I have an AV log file showing a number of values for each process scanned: Name, Path, Total files scanned, Scan time. The file contains hundreds of these process entries (example below) and for Total files scanned and Scan time I'd like to sort and print the highest (or longest) values so I can determine which processes are impacting the system. I've tried various ways with grep but only seem to get a list running in numerical order, when what I really want is to say Process id: 86, Scan time (ns): 12761174 is the highest, then Process id 25, etc. Hope my explanation is clear enough.
Process id: 25
Name: wwww
Path: "/usr/libexec/wwww"
Total files scanned: 42
Scan time (ns): "62416"
Status: Active
Process id: 7
Name: xxxx
Path: "/usr/libexec/xxxx"
Total files scanned: 0
Scan time (ns): "0"
Status: Active
Process id: 86
Name: yyyy
Path: "/usr/libexec/yyyy"
Total files scanned: 2
Scan time (ns): "12761174"
Status: Active
I have tried:
grep -Eo | grep 'Scan time (ns)' '[0-9]+' file | sort
Which results in:
file:Scan time (ns): "9391986"
file:Scan time (ns): "9532119"
file:Scan time (ns): "9730650"
file:Scan time (ns): "9743828"
file:Scan time (ns): "9793469"
file:Scan time (ns): "9911768"
What I am wanting to achieve is something such as:
Process id 9, Scan time (ns): "34561"
Process id 86, Scan time (ns): "45630"
Process id 25, Scan time (ns): "1256822"
Process id 51, Scan time (ns): "52351290"

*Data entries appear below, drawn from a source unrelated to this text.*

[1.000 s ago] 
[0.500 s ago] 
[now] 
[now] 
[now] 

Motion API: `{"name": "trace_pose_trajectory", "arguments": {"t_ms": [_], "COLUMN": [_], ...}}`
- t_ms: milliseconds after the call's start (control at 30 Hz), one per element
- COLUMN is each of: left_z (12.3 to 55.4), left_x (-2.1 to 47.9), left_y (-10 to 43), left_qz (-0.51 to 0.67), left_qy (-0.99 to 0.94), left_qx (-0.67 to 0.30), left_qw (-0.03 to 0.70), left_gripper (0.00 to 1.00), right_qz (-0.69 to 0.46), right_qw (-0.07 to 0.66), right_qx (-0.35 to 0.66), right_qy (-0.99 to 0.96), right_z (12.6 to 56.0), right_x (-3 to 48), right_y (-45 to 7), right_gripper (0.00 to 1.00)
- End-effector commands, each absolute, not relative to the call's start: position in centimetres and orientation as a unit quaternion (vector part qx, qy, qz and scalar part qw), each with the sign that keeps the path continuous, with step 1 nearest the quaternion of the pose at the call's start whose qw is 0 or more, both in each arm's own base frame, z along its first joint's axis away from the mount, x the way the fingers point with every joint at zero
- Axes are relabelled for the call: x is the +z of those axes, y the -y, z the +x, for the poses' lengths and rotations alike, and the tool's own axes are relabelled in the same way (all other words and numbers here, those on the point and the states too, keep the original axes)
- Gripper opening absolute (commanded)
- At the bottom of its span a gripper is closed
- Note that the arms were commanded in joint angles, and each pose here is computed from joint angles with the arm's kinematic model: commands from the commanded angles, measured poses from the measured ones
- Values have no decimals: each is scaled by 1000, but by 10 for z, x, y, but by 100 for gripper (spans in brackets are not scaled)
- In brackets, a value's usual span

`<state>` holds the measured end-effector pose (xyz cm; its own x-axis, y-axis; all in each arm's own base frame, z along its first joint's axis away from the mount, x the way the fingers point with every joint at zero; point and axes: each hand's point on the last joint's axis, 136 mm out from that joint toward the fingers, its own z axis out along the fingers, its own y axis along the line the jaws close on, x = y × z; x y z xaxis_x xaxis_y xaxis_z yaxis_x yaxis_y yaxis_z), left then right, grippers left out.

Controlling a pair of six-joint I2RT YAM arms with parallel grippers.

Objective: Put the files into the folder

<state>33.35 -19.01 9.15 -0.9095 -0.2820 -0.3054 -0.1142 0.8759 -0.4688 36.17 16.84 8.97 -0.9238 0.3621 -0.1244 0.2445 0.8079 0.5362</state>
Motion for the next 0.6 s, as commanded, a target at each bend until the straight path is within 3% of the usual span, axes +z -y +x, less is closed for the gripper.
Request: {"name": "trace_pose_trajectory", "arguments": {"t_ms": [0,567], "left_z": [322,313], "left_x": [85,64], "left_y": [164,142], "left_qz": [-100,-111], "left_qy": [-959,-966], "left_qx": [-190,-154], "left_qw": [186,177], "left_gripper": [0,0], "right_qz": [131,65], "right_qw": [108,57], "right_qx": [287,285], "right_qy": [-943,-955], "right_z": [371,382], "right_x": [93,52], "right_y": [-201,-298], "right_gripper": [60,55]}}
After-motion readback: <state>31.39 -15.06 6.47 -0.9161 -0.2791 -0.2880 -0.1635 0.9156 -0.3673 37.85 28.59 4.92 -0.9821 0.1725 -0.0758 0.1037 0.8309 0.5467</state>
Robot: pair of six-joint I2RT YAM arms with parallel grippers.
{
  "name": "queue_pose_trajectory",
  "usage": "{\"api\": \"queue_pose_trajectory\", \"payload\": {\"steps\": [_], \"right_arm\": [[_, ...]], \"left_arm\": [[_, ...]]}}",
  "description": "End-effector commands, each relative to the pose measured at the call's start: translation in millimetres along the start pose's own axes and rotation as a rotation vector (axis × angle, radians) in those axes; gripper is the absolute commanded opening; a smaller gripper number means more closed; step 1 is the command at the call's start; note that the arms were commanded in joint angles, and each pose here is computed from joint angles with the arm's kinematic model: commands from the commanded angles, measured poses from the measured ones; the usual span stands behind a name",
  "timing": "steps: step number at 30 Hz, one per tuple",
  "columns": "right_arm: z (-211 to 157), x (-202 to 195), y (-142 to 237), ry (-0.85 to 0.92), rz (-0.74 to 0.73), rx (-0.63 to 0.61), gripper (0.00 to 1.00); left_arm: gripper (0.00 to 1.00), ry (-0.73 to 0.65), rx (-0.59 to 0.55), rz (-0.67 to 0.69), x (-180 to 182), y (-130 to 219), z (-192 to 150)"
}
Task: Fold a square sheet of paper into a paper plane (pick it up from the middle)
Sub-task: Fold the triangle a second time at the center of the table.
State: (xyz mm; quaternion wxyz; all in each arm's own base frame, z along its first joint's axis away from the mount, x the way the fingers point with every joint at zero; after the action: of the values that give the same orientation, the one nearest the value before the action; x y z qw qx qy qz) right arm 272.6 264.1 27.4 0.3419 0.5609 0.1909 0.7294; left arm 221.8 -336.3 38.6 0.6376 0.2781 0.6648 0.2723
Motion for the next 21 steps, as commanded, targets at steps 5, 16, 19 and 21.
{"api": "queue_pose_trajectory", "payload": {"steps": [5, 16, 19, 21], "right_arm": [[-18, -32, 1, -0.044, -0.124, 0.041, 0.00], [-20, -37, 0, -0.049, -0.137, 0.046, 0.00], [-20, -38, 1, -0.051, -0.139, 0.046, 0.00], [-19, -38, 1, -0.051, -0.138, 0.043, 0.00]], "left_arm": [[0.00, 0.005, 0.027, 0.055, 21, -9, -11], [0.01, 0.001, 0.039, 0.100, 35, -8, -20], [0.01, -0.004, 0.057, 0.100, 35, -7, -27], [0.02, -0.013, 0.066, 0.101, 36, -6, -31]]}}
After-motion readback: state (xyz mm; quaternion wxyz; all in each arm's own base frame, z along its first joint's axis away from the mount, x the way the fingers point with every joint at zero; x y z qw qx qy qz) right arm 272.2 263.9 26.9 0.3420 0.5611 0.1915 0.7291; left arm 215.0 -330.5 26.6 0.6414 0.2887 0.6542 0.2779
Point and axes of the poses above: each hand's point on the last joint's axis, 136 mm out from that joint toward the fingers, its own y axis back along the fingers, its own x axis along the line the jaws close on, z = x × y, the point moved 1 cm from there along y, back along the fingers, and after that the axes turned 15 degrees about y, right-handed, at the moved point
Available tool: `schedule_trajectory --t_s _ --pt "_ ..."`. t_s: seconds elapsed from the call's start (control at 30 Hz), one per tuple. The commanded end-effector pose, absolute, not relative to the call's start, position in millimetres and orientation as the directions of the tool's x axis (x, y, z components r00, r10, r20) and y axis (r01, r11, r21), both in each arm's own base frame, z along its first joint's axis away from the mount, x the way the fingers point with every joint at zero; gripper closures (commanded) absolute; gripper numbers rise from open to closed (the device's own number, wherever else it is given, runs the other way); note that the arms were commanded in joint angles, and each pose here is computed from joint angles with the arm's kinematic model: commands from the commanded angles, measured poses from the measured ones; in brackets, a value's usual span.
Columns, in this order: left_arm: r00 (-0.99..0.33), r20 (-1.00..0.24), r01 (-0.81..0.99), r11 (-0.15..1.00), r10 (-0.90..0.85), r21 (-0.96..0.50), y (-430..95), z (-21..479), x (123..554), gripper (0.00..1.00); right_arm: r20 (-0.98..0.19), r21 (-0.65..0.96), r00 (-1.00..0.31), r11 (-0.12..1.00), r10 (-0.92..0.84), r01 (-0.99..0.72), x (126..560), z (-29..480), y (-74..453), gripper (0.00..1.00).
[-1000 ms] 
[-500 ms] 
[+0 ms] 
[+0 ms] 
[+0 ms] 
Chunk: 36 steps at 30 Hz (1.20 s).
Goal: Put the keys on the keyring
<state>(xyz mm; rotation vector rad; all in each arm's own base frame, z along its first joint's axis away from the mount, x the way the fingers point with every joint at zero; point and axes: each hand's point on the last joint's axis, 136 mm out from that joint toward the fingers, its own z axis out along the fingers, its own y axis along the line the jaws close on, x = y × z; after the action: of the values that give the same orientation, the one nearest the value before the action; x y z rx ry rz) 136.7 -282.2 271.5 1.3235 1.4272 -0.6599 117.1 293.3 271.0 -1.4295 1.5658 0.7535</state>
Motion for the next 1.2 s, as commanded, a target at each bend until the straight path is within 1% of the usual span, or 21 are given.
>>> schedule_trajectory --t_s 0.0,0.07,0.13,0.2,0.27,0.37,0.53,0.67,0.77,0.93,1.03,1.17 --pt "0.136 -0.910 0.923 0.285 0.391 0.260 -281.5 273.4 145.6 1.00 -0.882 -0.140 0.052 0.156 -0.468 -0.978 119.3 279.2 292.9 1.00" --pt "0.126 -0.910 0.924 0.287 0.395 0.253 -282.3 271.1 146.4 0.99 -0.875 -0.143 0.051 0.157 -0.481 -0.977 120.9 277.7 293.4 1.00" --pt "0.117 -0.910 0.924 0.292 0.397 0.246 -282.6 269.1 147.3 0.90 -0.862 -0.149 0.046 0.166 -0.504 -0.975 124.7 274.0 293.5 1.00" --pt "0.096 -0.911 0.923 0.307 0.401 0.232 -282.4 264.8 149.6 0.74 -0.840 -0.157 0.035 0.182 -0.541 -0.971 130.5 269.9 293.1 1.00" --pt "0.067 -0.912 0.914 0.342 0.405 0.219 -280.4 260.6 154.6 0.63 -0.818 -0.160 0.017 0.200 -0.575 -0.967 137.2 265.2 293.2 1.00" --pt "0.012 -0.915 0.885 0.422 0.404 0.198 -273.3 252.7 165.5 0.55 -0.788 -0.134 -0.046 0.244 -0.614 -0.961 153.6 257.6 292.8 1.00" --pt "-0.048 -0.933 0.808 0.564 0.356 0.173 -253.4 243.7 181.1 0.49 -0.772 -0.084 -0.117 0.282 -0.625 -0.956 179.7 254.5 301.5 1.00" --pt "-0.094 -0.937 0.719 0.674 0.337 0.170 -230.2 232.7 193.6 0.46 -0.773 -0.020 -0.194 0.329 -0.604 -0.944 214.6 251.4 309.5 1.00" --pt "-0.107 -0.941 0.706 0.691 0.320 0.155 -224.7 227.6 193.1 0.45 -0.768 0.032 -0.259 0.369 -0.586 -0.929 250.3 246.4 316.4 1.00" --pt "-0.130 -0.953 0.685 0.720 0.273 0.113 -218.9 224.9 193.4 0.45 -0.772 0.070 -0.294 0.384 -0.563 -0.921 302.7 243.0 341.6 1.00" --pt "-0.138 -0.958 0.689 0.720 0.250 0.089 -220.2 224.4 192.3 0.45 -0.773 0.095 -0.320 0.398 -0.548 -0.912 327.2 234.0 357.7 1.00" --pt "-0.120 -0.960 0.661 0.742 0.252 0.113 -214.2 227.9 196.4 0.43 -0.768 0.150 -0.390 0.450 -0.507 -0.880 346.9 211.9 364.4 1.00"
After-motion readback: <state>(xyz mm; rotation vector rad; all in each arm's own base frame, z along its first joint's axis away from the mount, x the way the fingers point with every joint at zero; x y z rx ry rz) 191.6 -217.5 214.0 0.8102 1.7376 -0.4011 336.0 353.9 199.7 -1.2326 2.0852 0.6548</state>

Process id 30, Scan time (ns): "90257651"
Process id 19, Scan time (ns): "178764794932"
Here is another approach. It uses sed and sort:
sed '/^Process id:/h; /^Scan time (ns):/!d; s/"//g; H; x; s/\n/, /' file | sort -k7,7n
Note: I've removed double quotes around the scan time values (double quotes around integer values make little sense to me).
With your shown samples please try following awk code. Written and tested in GNU awk.
awk '
/^Process id: /{
val=$NF
next
}
/^Scan time \(ns\): "/{
arr[val]=$NF
}
END{
PROCINFO["sorted_in"]="#ind_num_asc"
for(i in arr){
print "Process id " i ", Scan time (ns): " arr[i]""
}
}
' Input_file
Using perl to read the records one at a time (Using "paragraph mode" which uses a blank line as a record seperator), extract the time, and sort in reverse order by it:
$ perl -00 -lne 'm/Scan time \(ns\):\s+"(\d+)"/ && push #procs, [ $_, $1 ];
END { print $_->[0] for sort { $a->[1] < $b->[1] } #procs }' input.txt
Process id: 86
Name: yyyy
Path: "/usr/libexec/yyyy"
Total files scanned: 2
Scan time (ns): "12761174"
Status: Active
Process id: 25
Name: wwww
Path: "/usr/libexec/wwww"
Total files scanned: 42
Scan time (ns): "62416"
Status: Active
Process id: 7
Name: xxxx
Path: "/usr/libexec/xxxx"
Total files scanned: 0
Scan time (ns): "0"
Status: Active
A combination of awk's RS (input record separator) and FS (input field separator) are useful in this case:
< inpt awk 'BEGIN { RS = ""; FS = "\n" } { print $1 ", " $5 }' | sort -t \" -k2n
Before starting to process anything, i.e in the BEGIN, we set
RS to "", meaning that records are separated by empty lines, and
FS to "\n", meaning that (in each record) the fields are separated by a line break;
then we proceed by printing the 1st and 5th field, with a comma in between.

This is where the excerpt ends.